Kubernetes est dans une « véritable dynamique de rodéo », comme l'a déclaré un observateur de l'industrie. On trouve dans cette arène « des vieux de la vieille comme IBM et Oracle qui offrent des produits ou des services Kubernetes, et des start-ups par dizaines, mais aussi des entreprises comme Rackspace, et plus récemment NetApp qui a racheté Stackpoint, ou Nutanix qui lance un service cette semaine. Donc, Kubernetes est à la fête ». Au cas où vous vous poseriez la question, 61 prestataires de services sont certifiés Kubernetes par la Cloud Native Computing Foundation (CNCF). Certes, ils n'offrent pas tous leur propre version de Kubernetes. Comme l'a fait remarquer à juste titre Jeffrey Borek d'IBM, certains « intègrent Kubernetes dans leurs plates-formes pour la performance et l'interopérabilité ». C'est une bonne chose. Et le choix est aussi une bonne chose, comme l'a souligné Chris Aniszczyk, directeur du CNCF, qui se réjouit « de l’étendue de ce choix en matière de support pour les utilisateurs ». Mais, jusqu'à un certain point. Car l’excès de choix finit aussi par être néfaste, sinon pire, que l’absence de choix.

Pourquoi Kubernetes est si difficile, mais vaut la peine

Tout le monde sait que Kubernetes est une grosse source de profit, et tout le monde en veut. Mais pour les entreprises qui essaient d’avoir une idée claire sur l’offre tous azimuts des fournisseurs, le paysage est confus. Il n'est donc pas étonnant que 46 % des personnes interrogées par Heptio pointent la difficulté « d'aligner les équipes internes autour de technologies communes » et que ce point soit considéré comme le deuxième défi le plus important. Ce qui ne veut pas dire que ce n’est pas une bonne chose. Ce n'est qu'un constat : les sociétés de capital-risque déversent du cash sur n'importe quelle startup ayant un projet Kubernetes, et les fournisseurs historiques tentent également de prouver leur légitimité en attelant leurs wagons au train Kubernetes.

Retour au gourou du Cloud de Capital One et à sa déclaration : « si les applications basées sur Kubernetes sont faciles à exécuter, Kubernetes n'est pas un jeu d'enfant ». Même si dans une entreprise, tout le monde est sur la même longueur d'onde, utilise les mêmes fournisseurs et produits, il faut quand même pallier à l'immaturité relative de Kubernetes. Selon Bernard Golden, Kubernetes est « un produit à un stade précoce qui sert de base à un écosystème de produits complémentaires (comme Istio) qui doivent tous être installés, configurés et gérés correctement pour que les applications fonctionnent correctement ». Ce n'est pas impossible. C'est juste... difficile. Mais ça en vaut la peine. 63 % des entreprises qui gèrent Kubernetes en production « utilisent immédiatement leurs ressources de manière plus efficace », selon l'enquête Heptio, et 58 % d'entre elles déclarent que Kubernetes leur a permis de réduire les cycles de développement. Ce sont des objectifs qui méritent de gros efforts.
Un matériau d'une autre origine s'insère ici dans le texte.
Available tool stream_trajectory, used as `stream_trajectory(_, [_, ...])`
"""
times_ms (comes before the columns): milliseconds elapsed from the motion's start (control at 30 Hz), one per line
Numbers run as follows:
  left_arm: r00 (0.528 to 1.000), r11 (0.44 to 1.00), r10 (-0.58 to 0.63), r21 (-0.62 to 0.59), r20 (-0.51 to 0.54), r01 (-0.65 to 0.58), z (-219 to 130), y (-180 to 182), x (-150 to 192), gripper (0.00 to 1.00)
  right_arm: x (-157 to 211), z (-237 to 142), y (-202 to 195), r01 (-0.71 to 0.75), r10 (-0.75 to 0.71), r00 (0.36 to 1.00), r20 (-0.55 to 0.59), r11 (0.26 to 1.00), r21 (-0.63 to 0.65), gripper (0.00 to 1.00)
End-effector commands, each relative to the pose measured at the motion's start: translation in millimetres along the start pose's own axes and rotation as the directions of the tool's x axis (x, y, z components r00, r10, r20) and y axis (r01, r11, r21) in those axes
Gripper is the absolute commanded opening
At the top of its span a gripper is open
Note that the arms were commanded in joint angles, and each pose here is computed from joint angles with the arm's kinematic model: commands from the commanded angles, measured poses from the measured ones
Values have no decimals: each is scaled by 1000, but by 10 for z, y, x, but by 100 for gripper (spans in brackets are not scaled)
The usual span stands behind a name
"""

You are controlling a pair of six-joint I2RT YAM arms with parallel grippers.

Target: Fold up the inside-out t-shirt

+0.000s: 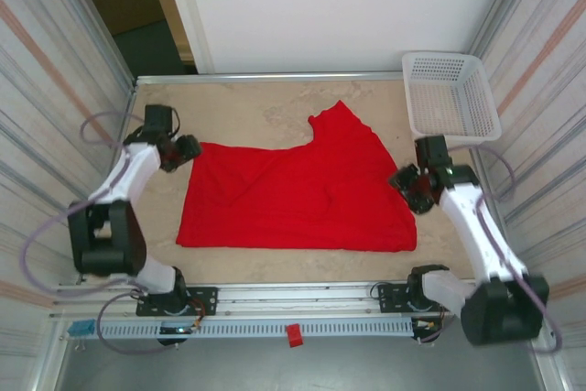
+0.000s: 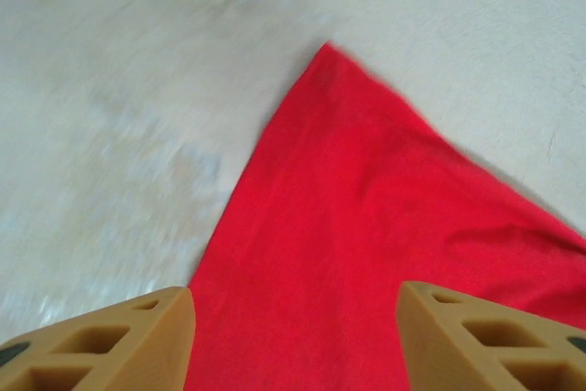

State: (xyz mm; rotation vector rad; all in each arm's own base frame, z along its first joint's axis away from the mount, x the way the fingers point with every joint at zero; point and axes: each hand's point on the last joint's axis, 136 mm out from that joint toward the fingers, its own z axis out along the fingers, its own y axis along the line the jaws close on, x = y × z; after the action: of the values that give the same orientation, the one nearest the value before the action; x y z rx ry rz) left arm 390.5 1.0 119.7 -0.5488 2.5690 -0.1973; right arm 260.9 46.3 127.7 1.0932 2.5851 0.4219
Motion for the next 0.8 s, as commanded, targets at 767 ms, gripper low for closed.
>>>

AWS, Azure et GCP bien placés, Red Hat/IBM en embuscade

Alors, que feront la plupart des entreprises pour atteindre ce nirvana ? Selon M. Golden, « cet engouement pour Kubernetes devrait gagner l'un des grands fournisseurs de cloud (Amazon Web Services) spécialisé dans l'exploitation d'infrastructures complexes à grande échelle. Ensuite, la plupart des entreprises IT conviendront qu'elles devraient laisser les spécialistes prendre la relève. Autrefois, des technologies nouvelles comme Kubernetes auraient été absorbées par les vendeurs historiques et revendues comme leur dernière solution magique. Aujourd'hui, les entreprises n'ont plus besoin d'acheter de la complexité aux fournisseurs historiques et se tournent par défaut vers les fournisseurs de cloud.

Par conséquent, on peut raisonnable penser que 2019 sera une année record pour les trois grands fournisseurs de clouds publics - AWS, Microsoft Azure et Google Cloud Platform - en partie parce que les entreprises ont besoin de maîtriser Kubernetes. Le seul outsider en la matière est Red Hat/IBM, qui préfère simplifier Kubernetes avec sa plate-forme OpenShift, et attire des entreprises plus traditionnelles. Si Red Hat parvient à briser la domination d'IBM pour dynamiser son secteur, on peut imaginer un Big Four en 2019, dans lequel IBM/Red Hat jouerait un jeu permanent du tout hybride.